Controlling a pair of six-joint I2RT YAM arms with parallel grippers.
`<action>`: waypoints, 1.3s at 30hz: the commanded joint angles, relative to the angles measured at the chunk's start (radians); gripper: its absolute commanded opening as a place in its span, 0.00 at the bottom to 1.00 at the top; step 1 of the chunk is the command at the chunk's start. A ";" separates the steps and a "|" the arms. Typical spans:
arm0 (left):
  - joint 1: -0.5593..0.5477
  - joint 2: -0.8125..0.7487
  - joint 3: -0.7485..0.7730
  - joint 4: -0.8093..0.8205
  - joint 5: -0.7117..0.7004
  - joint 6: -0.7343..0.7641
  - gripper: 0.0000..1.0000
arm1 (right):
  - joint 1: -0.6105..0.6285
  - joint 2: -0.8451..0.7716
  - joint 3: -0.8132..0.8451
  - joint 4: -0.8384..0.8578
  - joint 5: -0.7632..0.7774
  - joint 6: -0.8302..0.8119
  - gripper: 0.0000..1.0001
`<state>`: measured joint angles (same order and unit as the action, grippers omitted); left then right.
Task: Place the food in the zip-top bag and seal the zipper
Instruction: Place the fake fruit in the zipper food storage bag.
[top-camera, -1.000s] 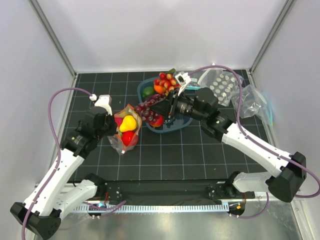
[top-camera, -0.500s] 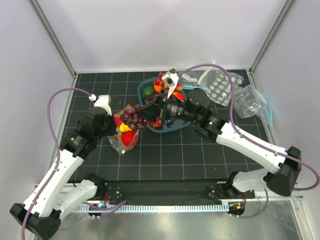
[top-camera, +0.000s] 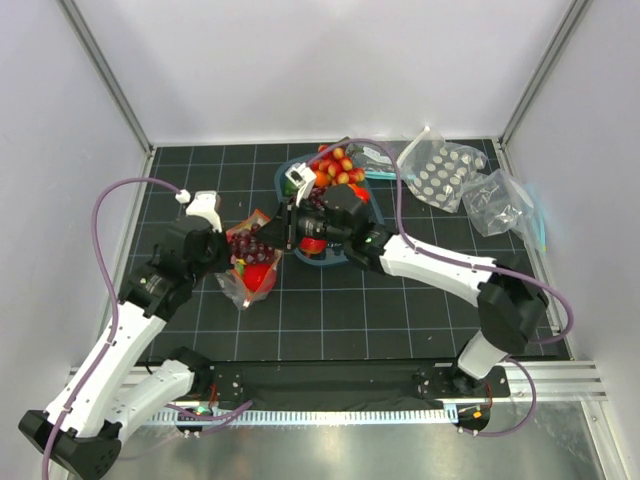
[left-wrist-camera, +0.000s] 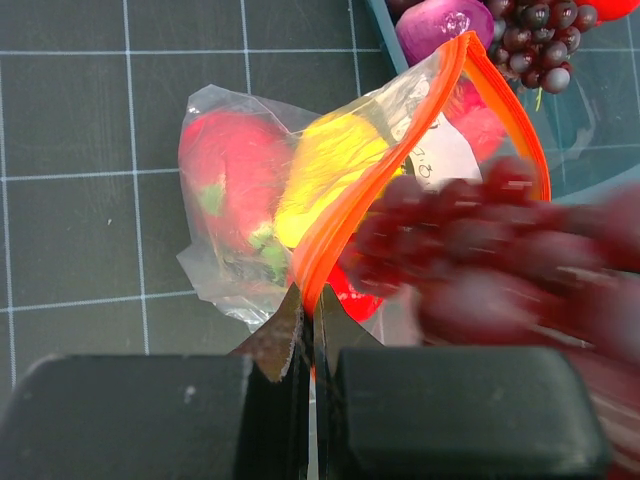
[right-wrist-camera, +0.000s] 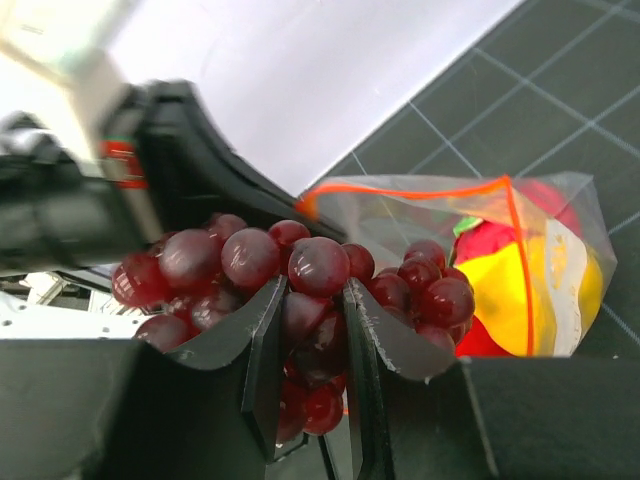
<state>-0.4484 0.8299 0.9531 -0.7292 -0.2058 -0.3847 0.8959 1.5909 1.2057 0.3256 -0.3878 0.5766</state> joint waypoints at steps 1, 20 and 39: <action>0.005 -0.018 -0.004 0.039 -0.014 0.006 0.00 | 0.006 0.037 0.025 0.131 -0.031 0.037 0.32; 0.005 -0.037 -0.004 0.039 -0.023 0.006 0.00 | 0.060 0.074 0.022 -0.028 0.125 -0.017 0.87; 0.005 -0.032 -0.005 0.039 -0.026 0.004 0.00 | 0.097 -0.195 -0.022 -0.373 0.296 -0.224 0.66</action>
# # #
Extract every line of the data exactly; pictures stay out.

Problem solution:
Controlling a pair of six-joint I2RT YAM arms with parallel grippers.
`<action>`: waypoints, 1.3s at 30hz: the commanded joint angles, relative to the angles measured at the chunk's start (radians); gripper: its absolute commanded opening as a place in its span, 0.00 at the bottom to 1.00 at the top; step 1 of the chunk is the command at the chunk's start. A ";" separates the steps and a "|" the arms. Typical spans:
arm0 (left):
  - joint 1: -0.5593..0.5477
  - joint 2: -0.8125..0.7487
  - joint 3: -0.7485..0.7730
  - joint 4: -0.8093..0.8205
  - joint 5: -0.7117..0.7004
  - joint 6: -0.7343..0.7641
  - gripper: 0.0000..1.0000
arm1 (right):
  - joint 1: -0.6105..0.6285
  - joint 2: -0.8451..0.7716
  - joint 3: -0.8132..0.8451
  - joint 4: -0.8384..0.8578
  - joint 5: -0.7632..0.7774
  - joint 6: -0.8302..0.8119
  - gripper: 0.0000..1.0001
`<state>`: measured joint angles (same order and unit as the action, grippers omitted); left then right.
Task: Place the food in the zip-top bag and seal the zipper
Instruction: Place the fake fruit in the zipper food storage bag.
[top-camera, -1.000s] 
[top-camera, -0.500s] 
[top-camera, +0.000s] 
[left-wrist-camera, +0.000s] 
[right-wrist-camera, +0.000s] 
<state>-0.4484 0.8299 0.9531 -0.7292 -0.2058 -0.3847 0.8959 1.5909 1.2057 0.3256 -0.3878 0.5766</state> joint waypoints at steps 1, 20 and 39: <action>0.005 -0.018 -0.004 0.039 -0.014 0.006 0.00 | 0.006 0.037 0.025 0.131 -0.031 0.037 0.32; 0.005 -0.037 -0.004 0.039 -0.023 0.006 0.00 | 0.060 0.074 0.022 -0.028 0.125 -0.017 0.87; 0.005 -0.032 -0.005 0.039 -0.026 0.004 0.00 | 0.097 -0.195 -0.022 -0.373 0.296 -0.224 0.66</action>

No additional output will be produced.